>>

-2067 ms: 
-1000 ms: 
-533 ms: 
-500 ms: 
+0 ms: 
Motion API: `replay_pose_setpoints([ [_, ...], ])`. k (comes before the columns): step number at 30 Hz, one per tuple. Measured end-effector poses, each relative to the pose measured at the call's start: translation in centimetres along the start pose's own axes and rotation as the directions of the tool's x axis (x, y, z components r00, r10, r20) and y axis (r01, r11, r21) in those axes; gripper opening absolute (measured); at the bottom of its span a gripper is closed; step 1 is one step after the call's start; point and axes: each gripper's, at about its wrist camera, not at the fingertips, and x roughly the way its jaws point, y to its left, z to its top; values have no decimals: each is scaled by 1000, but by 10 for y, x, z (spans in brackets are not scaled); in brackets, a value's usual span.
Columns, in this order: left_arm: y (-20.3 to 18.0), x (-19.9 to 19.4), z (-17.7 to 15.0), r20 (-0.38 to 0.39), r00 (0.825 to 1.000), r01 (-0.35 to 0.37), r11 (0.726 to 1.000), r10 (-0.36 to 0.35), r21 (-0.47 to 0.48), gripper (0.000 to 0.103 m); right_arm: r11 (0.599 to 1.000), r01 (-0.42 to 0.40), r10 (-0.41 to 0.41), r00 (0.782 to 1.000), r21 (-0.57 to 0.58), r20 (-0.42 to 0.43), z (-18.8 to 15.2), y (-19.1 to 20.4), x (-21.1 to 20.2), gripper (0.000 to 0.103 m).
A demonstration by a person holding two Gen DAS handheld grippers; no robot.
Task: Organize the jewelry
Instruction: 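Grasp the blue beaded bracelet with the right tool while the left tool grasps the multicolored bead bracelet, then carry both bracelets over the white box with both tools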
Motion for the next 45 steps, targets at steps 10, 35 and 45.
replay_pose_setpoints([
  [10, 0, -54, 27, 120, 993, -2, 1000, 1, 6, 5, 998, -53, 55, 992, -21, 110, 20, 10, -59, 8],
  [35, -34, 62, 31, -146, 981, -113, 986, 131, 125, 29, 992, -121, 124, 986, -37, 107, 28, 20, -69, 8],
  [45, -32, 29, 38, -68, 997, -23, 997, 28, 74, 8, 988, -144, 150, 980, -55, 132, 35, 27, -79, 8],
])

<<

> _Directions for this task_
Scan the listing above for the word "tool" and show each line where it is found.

> _Your solution_
Motion API: `replay_pose_setpoints([ [_, ...], ])`. k (comes before the columns): step number at 30 Hz, one per tuple. Measured end-effector poses, each relative to the pose measured at the call's start: translation in centimetres along the start pose's own axes and rotation as the directions of the tool's x axis (x, y, z components r00, r10, r20) and y axis (r01, r11, r21) in those axes; gripper opening absolute (measured); at the bottom of its span a gripper is closed; step 1 is one step after the call's start; point and axes: each gripper's, at about its wrist camera, not at the fingertips, and x roughly the way its jaws point, y to its left, z to its top; values have no decimals: each is scaled by 1000, but by 10 for y, x, z (spans in brackets are not scaled); in brackets, a value's usual span.
Instruction: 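Grasp the blue beaded bracelet with the right tool while the left tool grasps the multicolored bead bracelet, then carry both bracelets over the white box with both tools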

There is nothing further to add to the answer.